Friern Barnet /ˌfraɪərn ˈbɑːrnᵻt/ is a suburban area within the London Borough of Barnet, 7.4 miles (11.9 km) north of Charing Cross. Its centre is formed by the busy intersection of Colney Hatch Lane (running north and south), Woodhouse Road (taking westbound traffic towards North Finchley) and Friern Barnet Road (leading east towards New Southgate).
Friern Barnet was an ancient parish in the Finsbury division of Ossulstone hundred, in the county of Middlesex.
The area was originally considered to be part of Barnet, most of which was in Hertfordshire. By the 13th century the Middlesex section of Barnet was known as Little Barnet, before becoming Frerenbarnet and then Friern Barnet (sometimes spelt in other ways, such as "Fryern Barnett"). The "Friern" part of the parish's name derives from the French for "brother" and refers to the medieval lordship of the Brotherhood or Knights of the Hospital of St John of Jerusalem.

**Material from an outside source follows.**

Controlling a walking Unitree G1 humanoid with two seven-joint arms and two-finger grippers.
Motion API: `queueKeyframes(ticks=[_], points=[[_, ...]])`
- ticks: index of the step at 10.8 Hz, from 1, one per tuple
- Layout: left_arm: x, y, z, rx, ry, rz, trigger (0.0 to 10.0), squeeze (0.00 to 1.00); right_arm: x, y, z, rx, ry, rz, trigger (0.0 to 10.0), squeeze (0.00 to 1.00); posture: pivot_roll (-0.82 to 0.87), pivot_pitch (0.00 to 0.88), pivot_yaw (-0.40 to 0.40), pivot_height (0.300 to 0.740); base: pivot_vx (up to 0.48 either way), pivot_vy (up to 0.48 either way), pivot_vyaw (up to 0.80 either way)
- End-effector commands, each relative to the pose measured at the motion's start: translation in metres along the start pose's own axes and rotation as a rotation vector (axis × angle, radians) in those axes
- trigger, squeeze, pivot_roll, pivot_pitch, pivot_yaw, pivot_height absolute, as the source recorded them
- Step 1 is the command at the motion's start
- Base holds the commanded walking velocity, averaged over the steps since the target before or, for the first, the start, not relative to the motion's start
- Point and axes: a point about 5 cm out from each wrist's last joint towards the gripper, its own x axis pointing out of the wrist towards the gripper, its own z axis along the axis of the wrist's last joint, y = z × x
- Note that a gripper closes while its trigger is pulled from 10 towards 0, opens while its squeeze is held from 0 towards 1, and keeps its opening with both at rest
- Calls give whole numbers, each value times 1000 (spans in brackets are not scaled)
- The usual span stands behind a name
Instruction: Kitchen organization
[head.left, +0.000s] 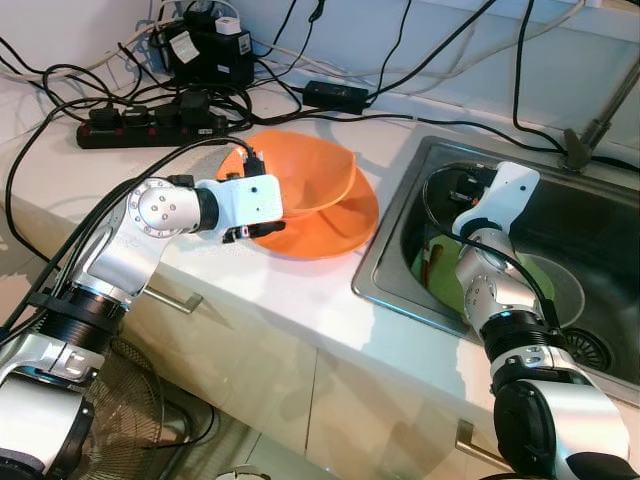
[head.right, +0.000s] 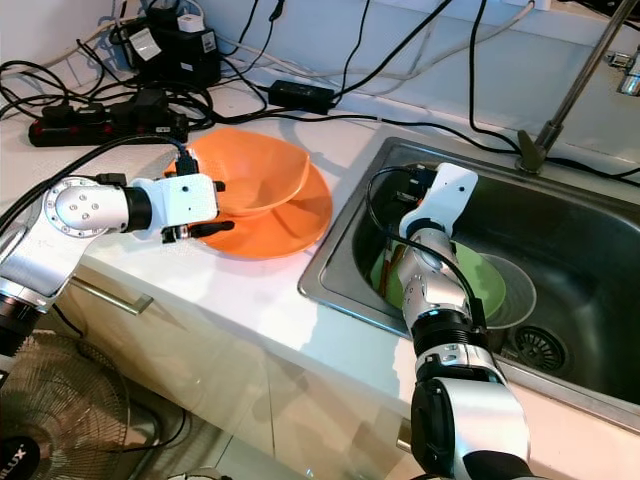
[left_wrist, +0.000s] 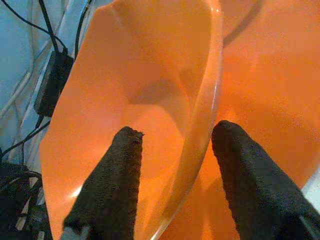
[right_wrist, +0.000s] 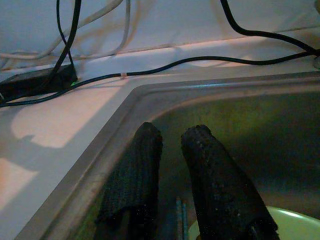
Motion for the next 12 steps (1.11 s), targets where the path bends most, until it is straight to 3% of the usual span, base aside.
queueKeyframes(ticks=[1, 12], points=[[1, 6, 5, 33, -1, 6, 0, 0, 3, 0, 6, 13, -15, -11, 10000, 0, 193, 0, -27, 740, 0, 0, 0], [6, -5, 4, 43, -1, -8, 0, 0, 2, -2, 4, 0, -8, -12, 10000, 0, 185, 0, -28, 740, 0, 0, 0]])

Friern Barnet was mainly rural until the 19th century. The opening of Colney Hatch paupers' lunatic asylum in 1851, and of railway stations on the Great Northern and Metropolitan Railways, also in the mid-19th century, prompted its development as an outer London suburb. This process was accelerated by the arrival of electric trams in the 1900s.